Las energías son simplemente energías.

Los arquetipos, lo que vemos, y sobre lo que constelamos y atribuimos una respuesta a esa energía, solo son la memoria de una reacción, de una respuesta. Pero no la energía en sí misma.

La energía no tiene forma.

La forma es la memoria de la respuesta que como humanidad hemos dado a una energía.

No vivimos la vida, la repetimos.

Repetimos un instante en que se modeló, consteló, construyó un patrón energético, y desde entonces solo reaccionamos a ese patrón.

Vivir es experimentar la experiencia de dar respuesta a una energía que toma forma a cada instante, pues cada instante es nuevo y único.

De alguna forma, el sexo, como identidad, es la memoria original (de origen) de una energía.

No se trata de escoger una energía, una naturaleza y negar a la otra para buscarla fuera de mí.

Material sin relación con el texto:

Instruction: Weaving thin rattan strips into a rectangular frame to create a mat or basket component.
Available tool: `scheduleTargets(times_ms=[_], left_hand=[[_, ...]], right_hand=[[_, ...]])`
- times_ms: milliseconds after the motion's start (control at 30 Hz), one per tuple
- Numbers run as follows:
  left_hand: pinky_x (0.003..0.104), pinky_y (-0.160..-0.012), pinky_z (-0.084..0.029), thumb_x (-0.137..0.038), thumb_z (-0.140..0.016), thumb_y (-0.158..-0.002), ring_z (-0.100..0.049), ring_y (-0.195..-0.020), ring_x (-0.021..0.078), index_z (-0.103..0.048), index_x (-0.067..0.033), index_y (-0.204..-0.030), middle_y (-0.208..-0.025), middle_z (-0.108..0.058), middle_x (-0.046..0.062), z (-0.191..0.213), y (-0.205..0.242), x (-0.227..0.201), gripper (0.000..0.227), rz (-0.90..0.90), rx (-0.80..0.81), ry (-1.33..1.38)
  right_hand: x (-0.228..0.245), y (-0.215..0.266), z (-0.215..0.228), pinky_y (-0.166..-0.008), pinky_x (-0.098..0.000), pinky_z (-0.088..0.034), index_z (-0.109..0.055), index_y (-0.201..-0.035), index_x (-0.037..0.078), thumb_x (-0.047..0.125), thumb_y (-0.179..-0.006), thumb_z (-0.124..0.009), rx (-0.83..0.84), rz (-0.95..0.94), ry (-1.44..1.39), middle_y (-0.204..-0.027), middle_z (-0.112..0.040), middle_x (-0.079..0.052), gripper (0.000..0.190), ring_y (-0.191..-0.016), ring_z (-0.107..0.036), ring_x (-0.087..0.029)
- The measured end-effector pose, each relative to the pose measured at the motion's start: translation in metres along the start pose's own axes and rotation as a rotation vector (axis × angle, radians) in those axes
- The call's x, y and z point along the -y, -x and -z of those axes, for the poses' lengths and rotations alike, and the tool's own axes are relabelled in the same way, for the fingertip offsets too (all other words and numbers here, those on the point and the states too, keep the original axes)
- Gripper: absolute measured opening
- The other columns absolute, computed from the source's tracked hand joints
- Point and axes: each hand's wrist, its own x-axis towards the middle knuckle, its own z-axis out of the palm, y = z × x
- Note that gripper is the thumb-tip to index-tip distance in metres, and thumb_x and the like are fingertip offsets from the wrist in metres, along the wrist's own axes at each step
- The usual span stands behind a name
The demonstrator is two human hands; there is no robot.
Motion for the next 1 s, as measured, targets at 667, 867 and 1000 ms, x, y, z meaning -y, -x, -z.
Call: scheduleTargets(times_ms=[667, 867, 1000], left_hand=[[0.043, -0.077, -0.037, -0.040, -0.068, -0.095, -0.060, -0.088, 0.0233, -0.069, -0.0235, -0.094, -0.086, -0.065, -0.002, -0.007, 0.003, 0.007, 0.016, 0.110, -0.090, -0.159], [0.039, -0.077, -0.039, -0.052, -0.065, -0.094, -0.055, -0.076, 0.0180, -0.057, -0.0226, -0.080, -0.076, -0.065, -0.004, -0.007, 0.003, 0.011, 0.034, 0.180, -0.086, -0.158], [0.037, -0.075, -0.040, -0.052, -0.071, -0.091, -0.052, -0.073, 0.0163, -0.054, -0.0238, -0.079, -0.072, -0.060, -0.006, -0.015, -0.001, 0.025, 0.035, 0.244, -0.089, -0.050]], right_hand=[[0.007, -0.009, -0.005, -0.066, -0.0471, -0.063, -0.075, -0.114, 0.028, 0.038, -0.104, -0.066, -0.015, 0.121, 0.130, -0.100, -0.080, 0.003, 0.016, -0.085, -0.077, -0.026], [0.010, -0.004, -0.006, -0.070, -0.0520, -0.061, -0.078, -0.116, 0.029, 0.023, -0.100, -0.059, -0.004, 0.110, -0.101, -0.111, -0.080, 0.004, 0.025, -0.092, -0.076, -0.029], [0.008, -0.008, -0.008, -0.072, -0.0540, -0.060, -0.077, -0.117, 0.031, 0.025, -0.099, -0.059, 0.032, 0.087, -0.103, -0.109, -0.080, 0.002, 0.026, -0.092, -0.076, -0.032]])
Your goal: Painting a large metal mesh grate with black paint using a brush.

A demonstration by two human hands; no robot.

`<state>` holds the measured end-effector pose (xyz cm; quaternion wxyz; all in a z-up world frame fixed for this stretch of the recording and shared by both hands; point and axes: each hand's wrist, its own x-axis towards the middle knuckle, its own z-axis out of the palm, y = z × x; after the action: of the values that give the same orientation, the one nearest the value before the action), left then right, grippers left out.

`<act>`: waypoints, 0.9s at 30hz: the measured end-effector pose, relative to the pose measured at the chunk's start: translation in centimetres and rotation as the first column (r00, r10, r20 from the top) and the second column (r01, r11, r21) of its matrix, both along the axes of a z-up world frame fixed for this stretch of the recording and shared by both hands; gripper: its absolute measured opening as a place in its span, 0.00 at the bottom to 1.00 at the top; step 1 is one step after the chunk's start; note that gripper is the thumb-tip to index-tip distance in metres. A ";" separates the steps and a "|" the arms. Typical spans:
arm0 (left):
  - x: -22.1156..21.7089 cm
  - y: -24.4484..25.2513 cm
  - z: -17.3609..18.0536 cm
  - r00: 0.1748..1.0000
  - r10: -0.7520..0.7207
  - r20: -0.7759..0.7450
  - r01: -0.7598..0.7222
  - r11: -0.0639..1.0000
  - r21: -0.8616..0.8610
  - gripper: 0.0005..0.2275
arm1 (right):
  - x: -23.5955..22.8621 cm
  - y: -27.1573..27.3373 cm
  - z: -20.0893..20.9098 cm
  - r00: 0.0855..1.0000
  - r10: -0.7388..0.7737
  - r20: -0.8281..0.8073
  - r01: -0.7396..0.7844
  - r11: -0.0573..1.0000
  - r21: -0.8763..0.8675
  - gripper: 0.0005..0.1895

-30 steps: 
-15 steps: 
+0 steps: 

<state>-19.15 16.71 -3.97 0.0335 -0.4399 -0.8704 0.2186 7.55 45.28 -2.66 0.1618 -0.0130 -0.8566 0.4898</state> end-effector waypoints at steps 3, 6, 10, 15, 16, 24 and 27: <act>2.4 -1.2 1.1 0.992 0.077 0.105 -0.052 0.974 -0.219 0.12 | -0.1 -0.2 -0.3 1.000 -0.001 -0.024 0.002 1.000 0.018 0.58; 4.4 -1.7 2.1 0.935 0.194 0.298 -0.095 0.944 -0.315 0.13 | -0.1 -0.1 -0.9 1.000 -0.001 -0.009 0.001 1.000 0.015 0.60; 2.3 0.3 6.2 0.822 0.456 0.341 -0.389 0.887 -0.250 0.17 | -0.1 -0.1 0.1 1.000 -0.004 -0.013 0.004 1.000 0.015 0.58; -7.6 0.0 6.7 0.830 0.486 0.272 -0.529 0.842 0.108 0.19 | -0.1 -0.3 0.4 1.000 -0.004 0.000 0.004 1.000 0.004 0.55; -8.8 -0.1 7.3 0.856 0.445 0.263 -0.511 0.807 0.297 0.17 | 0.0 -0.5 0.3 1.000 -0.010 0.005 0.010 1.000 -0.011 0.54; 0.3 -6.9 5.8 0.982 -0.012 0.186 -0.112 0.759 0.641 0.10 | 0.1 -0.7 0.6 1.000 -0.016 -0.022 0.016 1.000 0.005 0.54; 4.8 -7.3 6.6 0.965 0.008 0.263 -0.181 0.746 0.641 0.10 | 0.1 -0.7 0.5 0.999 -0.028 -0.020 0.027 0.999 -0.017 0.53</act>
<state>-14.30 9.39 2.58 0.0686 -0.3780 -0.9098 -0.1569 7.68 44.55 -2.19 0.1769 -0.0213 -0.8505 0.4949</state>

Se trata de reconocer ambas energías en mí, como una sola energía que toma diversas formas.

No hay un interior y un exterior.

No puedo negar lo que soy, negando solo estoy enfatizando más eso que niego. Inclinando la balanza hacia un lado.

La vida se convierte así en un entrenamiento constante en la lectura de símbolos cuyo significado está más allá de lo que vemos como forma.

Los símbolos encierran en sí mismos un portal que nos lleva a otra dimensión de conocimiento, son evocadores, inspiradores, catalizadores multidimensionales.

Los símbolos son eso que vemos, y que creemos que existe como tal.